Even when there was space it was a tiny crack of light, enough to narrow the margin of error so that even Messi's precision could not keep up. There was one of those early in the second half, when Messi found the ball at his feet after a fine pass from Lucas Biglia but could not deliver the telling finish – firing a left-footed shot outside the far post.
It was hard for him to bear. He had learned from the experience of being shut down by the Netherlands in the semifinal and instead of going straight ahead he regularly drifted to the right to find some extra traction that was only occasionally there but usually not.
Late in the second half a dipping left foot shot flew just wide. He was running out of chances.
And, after Goetze had made the evening's decisive strike, it all boiled down to one moment, one final opportunity to salvage it all. A free kick was whistled Argentina's way, a couple of yards outside the Germany area, with time all but expired.
Argentina was done, unless – unless – Messi could somehow conjure something with that wicked left foot. He needed a moment of inspiration, a split second of magic. There is certainly no one more capable.

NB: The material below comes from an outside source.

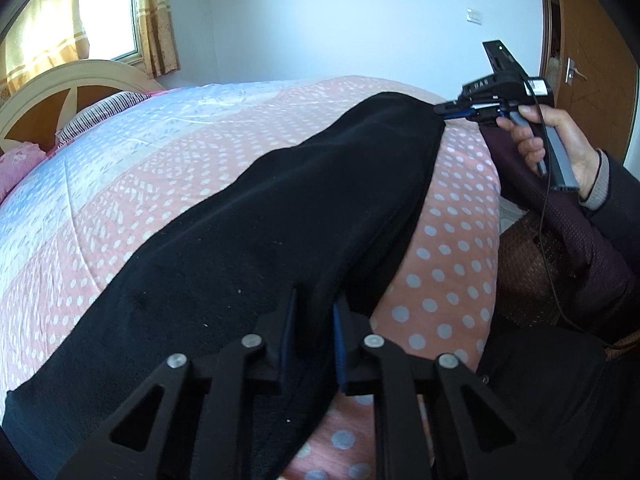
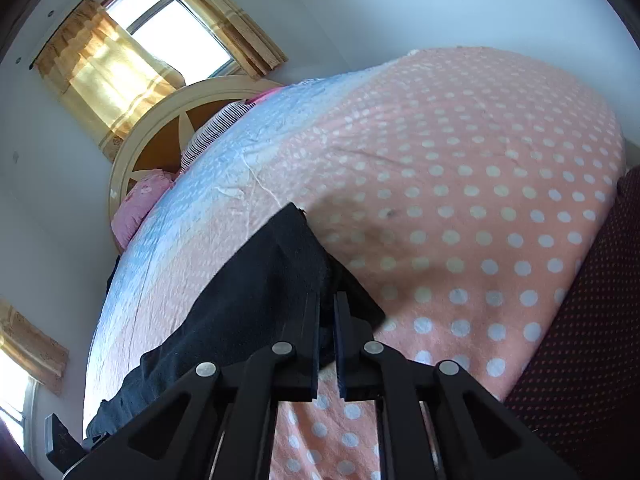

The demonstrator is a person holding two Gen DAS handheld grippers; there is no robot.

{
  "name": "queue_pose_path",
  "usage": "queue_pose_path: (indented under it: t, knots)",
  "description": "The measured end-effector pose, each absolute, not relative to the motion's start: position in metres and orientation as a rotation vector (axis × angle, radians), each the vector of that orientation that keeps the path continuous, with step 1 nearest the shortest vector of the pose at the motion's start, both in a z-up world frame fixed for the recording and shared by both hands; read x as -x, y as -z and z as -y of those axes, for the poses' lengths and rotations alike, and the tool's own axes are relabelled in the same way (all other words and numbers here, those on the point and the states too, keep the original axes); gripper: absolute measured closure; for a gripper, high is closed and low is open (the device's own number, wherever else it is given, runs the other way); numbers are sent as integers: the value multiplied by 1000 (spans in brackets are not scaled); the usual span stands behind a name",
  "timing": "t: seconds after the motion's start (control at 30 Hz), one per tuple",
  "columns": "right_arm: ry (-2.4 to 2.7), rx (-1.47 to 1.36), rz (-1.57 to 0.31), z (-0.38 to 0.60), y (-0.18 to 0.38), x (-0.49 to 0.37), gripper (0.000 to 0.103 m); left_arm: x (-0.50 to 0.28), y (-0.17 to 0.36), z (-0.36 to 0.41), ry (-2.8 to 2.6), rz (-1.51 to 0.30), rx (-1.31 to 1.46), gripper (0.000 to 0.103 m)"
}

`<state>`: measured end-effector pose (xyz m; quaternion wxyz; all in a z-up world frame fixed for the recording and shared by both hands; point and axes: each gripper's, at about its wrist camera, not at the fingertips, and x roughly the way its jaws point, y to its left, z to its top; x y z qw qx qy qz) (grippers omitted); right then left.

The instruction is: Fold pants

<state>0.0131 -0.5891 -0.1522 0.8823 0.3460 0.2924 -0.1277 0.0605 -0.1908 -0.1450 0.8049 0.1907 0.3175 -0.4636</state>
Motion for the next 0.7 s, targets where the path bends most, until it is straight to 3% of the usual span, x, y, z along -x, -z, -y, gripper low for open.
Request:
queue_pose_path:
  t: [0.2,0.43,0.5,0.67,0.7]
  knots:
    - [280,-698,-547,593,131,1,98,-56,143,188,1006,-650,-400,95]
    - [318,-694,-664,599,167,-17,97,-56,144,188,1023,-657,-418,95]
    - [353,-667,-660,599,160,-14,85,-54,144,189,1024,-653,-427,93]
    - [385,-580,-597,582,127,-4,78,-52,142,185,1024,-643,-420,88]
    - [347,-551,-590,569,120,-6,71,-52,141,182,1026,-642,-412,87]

He didn't have to beat Neuer, but needed at least to get a shot on target, perhaps force a save that would be beaten out to a colleague.
It didn't happen. His effort skewed off his cleat, high, over the bar and up into the Rio night. Messi smiled a smile that gave him not a shred of joy. It was over.
When the final whistle rang shrill just a few seconds later to anoint Germany as champion it consigned Messi to a place in history that no man, no player, and certainly no icon, wants to occupy.
Fair or not, losers of World Cup finals go down in eternity as little more than a footnote, a fate that Argentina, so game and spirited, did not deserve but will long be burdened with.
"He was there before," Sabella said when asked if Messi is one of the greats of the game. "Not just tonight. He's been there quite a while in the pantheon of the big ones [with Pele and Maradona]."
As Germany celebrated, Messi and his colleagues stood and applauded gamely, sportingly. It must have been torture for him. He took a deep breath, then another. He hugged Schweinsteiger as the German came over to offer sympathy.
No less an authority than Messi's own father had said this week that soccer's little maestro was "exhausted" in advance of the biggest game of his career.
Maybe he was, but even at the end, he didn't look it. Lionel Messi just looked beaten.